If you decide to argue with someone, remember that ina good argument should be pleasant not only to win, but also to lose. This axiom should be observed when next time you plan a bet. It is necessary to argue so that the results of the dispute are not offensive and humiliating for both participants. After all, as a rule, the goal of any bet is fun. There are, of course, people who use wagers for a way of earning or self-assertion. Often in such a bet, the losing side is humiliated. But we will talk about "kind" disputes. The originality of the conditions of the bet is no limit, it all depends directly on the imagination of the participants.
When entering into a dispute, it is necessary to takeattention to whom you bet, that is, what is the relationship between you and the second party to the dispute. A prerequisite for any dispute is the ability not to offend the partner's self-esteem.
Why argue with your beloved?
For example, what to argue with a guy? The most banal is the condition that the loser shouted a rooster somewhere in a crowded place. Do not put such conditions if your guy is shy. A courageous but overly serious guy such a bet is likely to cheer. The original condition of the dispute will be the desire to dance striptease under the balcony. If your young man does not go for it, then you can slightly change the conditions by moving the pad to fulfill the desire in a secluded place.
Why argue yet? The most harmless condition of the dispute will be the desire that the losing side should go barefoot to neighbors. Or "punishment" for a loss in a dispute can be quite useful, such as a dog's walking. Absolutely win-win conditions for a dispute with a loved one is a bet on massage, intimate caresses. You can even argue about sex. As you understand, both sides of the dispute will be satisfied with this result.
Why argue with your beloved?
Now about what to argue with the girl. It's amazing that the most common condition for a dispute is her weight loss. Further in the ranking on the popularity of the terms of the bet is the performance of the losing side of household duties. For example, cook a delicious dish, do not get a month with cleaning, a week to carry children to the kindergarten, etc. And here you can not do without mutually beneficial erotic disputes, where the conditions are caresses, kisses, striptease ... For piquancy, you can add an additional condition - the fulfillment of wishes is not in the most suitable place.

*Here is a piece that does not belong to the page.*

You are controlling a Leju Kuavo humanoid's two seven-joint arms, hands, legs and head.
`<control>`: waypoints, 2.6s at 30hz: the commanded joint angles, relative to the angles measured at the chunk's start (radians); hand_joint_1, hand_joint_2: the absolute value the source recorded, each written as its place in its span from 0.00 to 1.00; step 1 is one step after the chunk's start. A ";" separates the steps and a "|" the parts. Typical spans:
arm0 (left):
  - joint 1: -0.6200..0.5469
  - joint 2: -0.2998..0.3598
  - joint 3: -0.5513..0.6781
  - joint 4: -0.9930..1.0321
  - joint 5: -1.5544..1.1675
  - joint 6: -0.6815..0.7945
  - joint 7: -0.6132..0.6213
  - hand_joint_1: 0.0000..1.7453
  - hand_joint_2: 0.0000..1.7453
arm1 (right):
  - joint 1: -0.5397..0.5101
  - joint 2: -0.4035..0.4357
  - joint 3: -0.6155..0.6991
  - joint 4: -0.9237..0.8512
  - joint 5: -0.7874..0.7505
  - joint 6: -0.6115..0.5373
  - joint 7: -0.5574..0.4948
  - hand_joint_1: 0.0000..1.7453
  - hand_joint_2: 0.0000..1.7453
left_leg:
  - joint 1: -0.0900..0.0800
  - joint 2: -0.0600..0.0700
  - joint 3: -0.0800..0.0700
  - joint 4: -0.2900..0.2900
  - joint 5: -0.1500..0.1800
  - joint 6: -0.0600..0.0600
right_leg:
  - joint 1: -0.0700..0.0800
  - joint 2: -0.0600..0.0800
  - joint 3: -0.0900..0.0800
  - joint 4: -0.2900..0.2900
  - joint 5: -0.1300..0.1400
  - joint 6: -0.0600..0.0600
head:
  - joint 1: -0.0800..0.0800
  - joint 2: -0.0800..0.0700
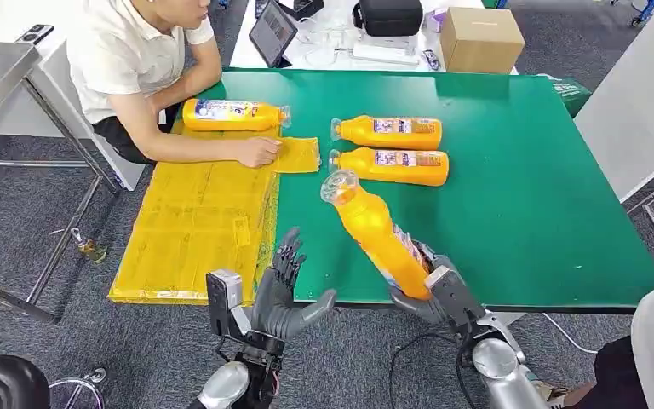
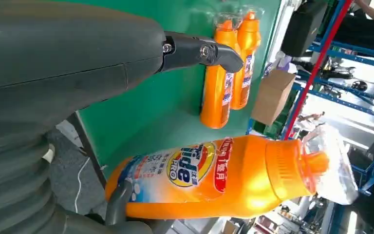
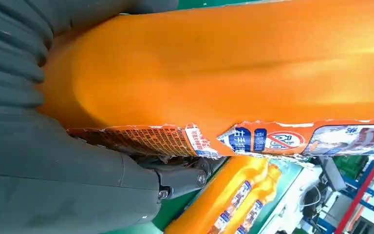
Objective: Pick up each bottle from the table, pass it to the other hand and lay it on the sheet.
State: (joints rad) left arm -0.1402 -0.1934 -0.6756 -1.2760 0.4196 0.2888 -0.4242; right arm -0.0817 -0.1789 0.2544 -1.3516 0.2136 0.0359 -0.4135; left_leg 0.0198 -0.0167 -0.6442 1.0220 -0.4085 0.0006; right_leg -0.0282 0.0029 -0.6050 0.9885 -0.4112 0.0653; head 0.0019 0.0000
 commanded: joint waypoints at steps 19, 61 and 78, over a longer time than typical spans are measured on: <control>-0.258 -0.061 -0.069 0.264 0.136 -0.221 0.155 0.00 1.00 | -0.159 0.079 0.298 0.163 -0.026 0.223 -0.184 1.00 1.00 | 0.002 0.000 0.002 0.000 0.000 0.001 | 0.002 -0.001 0.003 -0.001 -0.001 -0.002 | 0.001 0.000; -0.191 0.013 0.063 0.063 0.342 -0.386 0.113 1.00 1.00 | -0.123 0.130 0.333 0.255 0.004 0.080 -0.184 0.00 0.00 | 0.002 0.004 0.008 -0.001 -0.003 0.001 | 0.003 0.001 0.007 -0.002 -0.002 -0.005 | 0.000 0.000; -0.307 0.063 0.202 0.294 0.006 -0.032 0.006 1.00 1.00 | 0.009 0.171 0.201 0.135 0.104 -0.161 -0.221 0.00 0.00 | 0.001 0.001 0.003 -0.001 0.000 0.000 | 0.002 -0.001 0.002 -0.001 -0.001 -0.004 | 0.000 0.000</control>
State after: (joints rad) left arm -0.3167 -0.1766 -0.5363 -1.1791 0.7021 -0.0120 -0.3121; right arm -0.1376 -0.0339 0.5276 -1.1791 0.2648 -0.0047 -0.6321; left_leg 0.0203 -0.0158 -0.6461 1.0221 -0.4076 0.0004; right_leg -0.0279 0.0029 -0.6079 0.9887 -0.4106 0.0652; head 0.0023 0.0000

Why argue with your friends?
But in the ideas of what to argue with a friend,you should not limit yourself, especially if you are in very good relations and have long been acquainted. At this point, let your imagination take its toll. From the controversies that turned into anecdotes, I will give two examples.
In the first case, friends forced a person to weara gas mask, take a brush from the toilet and in skis in the elevator, shouting: "I'm a toilet duck!". The fact that the neighbors were in shock, you can remain silent. But the friendly company laughed heartily. In the second case, everything was a bit trivial. One of the friends approached the bus driver and, as if nothing had happened, asked: "Excuse me, are you going out at the next stop?". The whole salon laughed, but only the driver did not understand the humor and was offended.
There are many such dumb conditions, for whichyou can argue. For example, to send an old kisser an air kiss, pinch one of the girls, kiss the guard, call a psychiatric hospital and give her address. The conditions of what to argue with a friend are similar. Here the advice is appropriate: to show imagination, to surprise the girlfriend. Do not limit yourself to some trivial things!